# WHAT IS BEING ASKED
Your task is to copy the lines of the data below from the line holding "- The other" through the line holding "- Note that", inclusive, exactly and with nothing added.

# SOURCE DATA
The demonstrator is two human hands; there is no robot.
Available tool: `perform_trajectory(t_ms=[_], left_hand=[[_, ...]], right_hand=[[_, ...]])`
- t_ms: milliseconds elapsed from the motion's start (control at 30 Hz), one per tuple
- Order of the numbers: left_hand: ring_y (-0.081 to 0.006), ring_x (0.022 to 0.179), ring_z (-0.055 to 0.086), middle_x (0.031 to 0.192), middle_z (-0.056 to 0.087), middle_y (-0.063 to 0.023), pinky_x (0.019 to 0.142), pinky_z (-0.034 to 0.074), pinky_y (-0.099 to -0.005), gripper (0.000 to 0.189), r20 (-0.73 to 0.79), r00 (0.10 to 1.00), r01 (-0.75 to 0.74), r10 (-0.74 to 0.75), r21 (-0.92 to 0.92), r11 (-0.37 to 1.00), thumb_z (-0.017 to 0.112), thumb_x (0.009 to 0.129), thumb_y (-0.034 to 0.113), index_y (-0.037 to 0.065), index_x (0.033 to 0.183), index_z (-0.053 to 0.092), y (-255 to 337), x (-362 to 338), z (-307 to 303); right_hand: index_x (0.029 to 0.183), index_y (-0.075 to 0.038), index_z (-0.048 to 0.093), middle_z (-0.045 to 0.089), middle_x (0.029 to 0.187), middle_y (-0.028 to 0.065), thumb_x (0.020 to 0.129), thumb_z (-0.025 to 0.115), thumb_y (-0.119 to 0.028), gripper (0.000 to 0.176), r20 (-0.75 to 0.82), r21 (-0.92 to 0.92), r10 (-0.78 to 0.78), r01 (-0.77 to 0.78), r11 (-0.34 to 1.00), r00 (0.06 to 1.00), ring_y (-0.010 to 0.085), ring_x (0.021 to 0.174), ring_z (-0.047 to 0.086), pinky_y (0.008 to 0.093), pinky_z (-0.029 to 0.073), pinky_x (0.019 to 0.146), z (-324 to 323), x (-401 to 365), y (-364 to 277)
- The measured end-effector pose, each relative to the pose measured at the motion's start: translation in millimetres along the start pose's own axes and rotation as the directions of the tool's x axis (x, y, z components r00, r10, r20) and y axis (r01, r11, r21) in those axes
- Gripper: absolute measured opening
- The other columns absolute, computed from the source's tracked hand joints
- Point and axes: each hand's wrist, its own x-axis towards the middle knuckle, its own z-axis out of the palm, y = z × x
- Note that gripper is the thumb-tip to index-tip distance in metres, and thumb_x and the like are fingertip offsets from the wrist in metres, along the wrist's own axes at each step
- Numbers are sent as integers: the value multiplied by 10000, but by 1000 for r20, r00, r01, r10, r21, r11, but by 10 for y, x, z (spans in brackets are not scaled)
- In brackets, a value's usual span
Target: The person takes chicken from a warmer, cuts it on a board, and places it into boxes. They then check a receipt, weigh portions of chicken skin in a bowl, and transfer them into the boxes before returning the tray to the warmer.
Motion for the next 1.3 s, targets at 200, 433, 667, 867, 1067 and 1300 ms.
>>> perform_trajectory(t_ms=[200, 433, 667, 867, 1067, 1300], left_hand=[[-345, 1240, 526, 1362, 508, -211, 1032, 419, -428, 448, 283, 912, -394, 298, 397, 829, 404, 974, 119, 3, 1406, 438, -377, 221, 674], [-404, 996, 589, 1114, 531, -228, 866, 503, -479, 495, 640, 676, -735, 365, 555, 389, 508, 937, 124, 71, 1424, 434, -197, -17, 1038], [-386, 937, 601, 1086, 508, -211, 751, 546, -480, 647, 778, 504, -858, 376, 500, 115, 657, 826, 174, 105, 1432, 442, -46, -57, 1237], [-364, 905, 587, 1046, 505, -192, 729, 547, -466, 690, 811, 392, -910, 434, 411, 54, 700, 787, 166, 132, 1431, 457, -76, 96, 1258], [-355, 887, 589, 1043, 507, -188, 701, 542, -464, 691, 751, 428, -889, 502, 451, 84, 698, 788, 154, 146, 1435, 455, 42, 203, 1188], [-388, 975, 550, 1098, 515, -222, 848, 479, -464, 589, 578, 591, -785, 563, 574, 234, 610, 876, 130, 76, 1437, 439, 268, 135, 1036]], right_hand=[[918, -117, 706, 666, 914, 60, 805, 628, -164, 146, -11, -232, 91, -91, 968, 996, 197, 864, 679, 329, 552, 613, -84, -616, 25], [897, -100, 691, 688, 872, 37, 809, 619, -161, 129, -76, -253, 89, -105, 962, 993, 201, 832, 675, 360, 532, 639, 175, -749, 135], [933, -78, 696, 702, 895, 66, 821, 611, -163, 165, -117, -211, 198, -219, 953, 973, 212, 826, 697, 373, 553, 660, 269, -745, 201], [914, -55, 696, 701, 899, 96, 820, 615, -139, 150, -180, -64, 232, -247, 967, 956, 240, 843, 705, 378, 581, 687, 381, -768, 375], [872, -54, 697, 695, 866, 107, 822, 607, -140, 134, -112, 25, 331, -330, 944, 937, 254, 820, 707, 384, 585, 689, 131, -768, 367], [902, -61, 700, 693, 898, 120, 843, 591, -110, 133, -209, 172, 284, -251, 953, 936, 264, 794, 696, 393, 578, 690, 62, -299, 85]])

# ANSWER BOX
- The other columns absolute, computed from the source's tracked hand joints
- Point and axes: each hand's wrist, its own x-axis towards the middle knuckle, its own z-axis out of the palm, y = z × x
- Note that gripper is the thumb-tip to index-tip distance in metres, and thumb_x and the like are fingertip offsets from the wrist in metres, along the wrist's own axes at each step

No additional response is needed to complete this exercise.